個人クリエイターによる超空間革命これまで企業や地方自治体、団体による「超空間経済」の例ばかり見てきましたが、果たして個人クリエイターの場合はどうなのでしょうか。
アバターと違い、ワールド制作を個人間で気軽に依頼できるクリエイターエコノミー「ワールド経済圏」は現状まだ成立していませんし、VRChatをはじめソーシャルVRの個人による商用利用はまだハードルが高いです。したがって、現状企業に所属していない個人ワールドクリエイターによる「超空間経済」の例は限定的です。
しかし、個人が空間を自在にデザインできる「個人クリエイターによる超空間コンテンツ」こそが、社会全体に大きなインパクトを与える「超空間経済」の本命だと私は考えています。「ワールドの広告表示権」でも説明したように、今後個人による収益化ができるようになり、大量の人が集まる人気ワールドは確実に巨大ビジネスになります。専業とする個人クリエイターもどんどん増えていくでしょう。

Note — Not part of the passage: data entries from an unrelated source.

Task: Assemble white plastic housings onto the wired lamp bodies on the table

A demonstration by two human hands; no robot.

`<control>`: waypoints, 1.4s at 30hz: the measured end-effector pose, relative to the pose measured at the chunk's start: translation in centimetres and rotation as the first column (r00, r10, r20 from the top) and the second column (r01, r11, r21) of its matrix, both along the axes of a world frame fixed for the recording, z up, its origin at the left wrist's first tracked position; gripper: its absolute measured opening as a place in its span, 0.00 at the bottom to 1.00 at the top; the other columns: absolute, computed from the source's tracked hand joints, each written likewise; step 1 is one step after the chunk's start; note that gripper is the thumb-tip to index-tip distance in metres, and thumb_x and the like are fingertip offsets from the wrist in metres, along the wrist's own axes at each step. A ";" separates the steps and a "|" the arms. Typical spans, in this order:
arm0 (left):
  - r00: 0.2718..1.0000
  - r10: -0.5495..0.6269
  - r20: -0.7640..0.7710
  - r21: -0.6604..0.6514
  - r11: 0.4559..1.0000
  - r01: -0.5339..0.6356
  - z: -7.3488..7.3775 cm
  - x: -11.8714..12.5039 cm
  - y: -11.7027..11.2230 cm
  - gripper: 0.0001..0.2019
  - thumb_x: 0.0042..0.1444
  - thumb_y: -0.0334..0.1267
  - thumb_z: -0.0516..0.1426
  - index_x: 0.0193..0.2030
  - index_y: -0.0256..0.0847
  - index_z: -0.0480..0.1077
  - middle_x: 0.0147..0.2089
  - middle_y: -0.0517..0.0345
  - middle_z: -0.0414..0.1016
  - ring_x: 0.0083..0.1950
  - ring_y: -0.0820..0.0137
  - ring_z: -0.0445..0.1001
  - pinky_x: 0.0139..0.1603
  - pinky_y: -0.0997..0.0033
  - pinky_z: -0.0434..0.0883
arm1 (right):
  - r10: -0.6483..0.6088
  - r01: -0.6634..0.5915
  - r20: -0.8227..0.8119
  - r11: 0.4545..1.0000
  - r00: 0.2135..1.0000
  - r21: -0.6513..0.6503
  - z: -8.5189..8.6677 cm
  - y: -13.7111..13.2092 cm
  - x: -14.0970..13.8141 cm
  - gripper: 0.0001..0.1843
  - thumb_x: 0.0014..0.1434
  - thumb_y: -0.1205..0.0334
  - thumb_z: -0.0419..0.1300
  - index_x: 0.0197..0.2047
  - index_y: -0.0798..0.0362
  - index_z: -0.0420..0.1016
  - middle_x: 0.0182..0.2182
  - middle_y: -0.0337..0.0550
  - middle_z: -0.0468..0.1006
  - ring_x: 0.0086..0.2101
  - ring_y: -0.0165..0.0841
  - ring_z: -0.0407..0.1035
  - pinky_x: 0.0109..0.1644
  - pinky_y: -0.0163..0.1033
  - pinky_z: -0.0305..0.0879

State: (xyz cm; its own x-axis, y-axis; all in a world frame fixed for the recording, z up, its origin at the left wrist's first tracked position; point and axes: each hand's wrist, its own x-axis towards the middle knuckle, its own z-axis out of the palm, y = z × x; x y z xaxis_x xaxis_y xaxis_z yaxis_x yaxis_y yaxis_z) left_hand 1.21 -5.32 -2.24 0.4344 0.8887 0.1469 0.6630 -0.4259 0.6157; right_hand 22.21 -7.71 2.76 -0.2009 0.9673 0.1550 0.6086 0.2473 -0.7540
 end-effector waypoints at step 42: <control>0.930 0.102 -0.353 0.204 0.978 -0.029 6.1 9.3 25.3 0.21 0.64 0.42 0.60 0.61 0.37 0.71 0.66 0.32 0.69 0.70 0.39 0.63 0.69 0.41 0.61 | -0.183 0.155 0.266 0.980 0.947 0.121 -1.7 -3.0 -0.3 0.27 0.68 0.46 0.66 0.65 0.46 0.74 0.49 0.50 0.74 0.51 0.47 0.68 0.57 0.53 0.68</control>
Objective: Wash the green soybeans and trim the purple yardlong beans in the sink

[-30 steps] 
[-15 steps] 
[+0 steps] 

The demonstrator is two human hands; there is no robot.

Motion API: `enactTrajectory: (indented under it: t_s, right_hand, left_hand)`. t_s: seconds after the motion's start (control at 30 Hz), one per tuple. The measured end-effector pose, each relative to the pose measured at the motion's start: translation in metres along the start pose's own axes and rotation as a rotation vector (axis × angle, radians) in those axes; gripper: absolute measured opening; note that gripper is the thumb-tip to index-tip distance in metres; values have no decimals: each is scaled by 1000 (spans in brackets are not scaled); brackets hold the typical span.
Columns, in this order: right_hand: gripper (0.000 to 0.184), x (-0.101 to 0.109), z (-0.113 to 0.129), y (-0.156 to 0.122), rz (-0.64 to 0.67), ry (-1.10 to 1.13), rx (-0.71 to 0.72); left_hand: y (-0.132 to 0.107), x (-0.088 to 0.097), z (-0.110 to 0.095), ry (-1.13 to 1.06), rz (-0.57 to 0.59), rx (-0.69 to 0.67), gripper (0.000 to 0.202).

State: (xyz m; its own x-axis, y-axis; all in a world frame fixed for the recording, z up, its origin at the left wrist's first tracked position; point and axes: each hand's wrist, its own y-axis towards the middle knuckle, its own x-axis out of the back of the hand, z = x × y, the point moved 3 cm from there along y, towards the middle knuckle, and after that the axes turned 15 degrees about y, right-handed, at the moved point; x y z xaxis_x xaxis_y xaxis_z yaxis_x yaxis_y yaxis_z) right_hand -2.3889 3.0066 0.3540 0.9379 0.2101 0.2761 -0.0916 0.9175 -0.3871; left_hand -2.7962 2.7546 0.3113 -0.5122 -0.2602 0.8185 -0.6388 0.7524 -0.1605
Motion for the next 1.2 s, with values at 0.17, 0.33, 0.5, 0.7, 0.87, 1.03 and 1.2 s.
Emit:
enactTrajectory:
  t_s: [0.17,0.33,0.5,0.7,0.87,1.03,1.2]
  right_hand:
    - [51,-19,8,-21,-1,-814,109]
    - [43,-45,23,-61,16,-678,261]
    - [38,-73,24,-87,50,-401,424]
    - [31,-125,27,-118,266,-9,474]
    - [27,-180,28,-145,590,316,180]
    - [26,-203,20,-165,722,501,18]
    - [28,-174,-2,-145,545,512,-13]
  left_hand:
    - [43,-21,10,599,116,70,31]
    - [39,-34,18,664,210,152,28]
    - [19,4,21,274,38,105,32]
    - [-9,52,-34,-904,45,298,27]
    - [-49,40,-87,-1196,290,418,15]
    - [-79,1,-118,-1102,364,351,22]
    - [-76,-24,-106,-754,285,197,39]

ここでは、その可能性を示す例を一つだけ紹介させてください。これは数ある素晴らしいワールドの中でも、2021年の一年間を通して私が最も衝撃を受けたものです。
それは2021年10月に「S_朝霧」さんがVRChatで公開した「Space Colony “Island-4”」というワールドです。ここは直径8キロメートル・長さ32キロメートルの密閉型スペースコロニーを実物大で再現した壮大なワールドです。密閉型スペースコロニーとは、宇宙空間で人類が暮らす人工の生活空間のことです。巨大な筒状の建造物の内側に居住区があり、回転による遠心力で擬似的な重力を生み出します。言うまでもなく、あくまで理論上のもので、現在の人類の科学力ではまだ建設することはできません。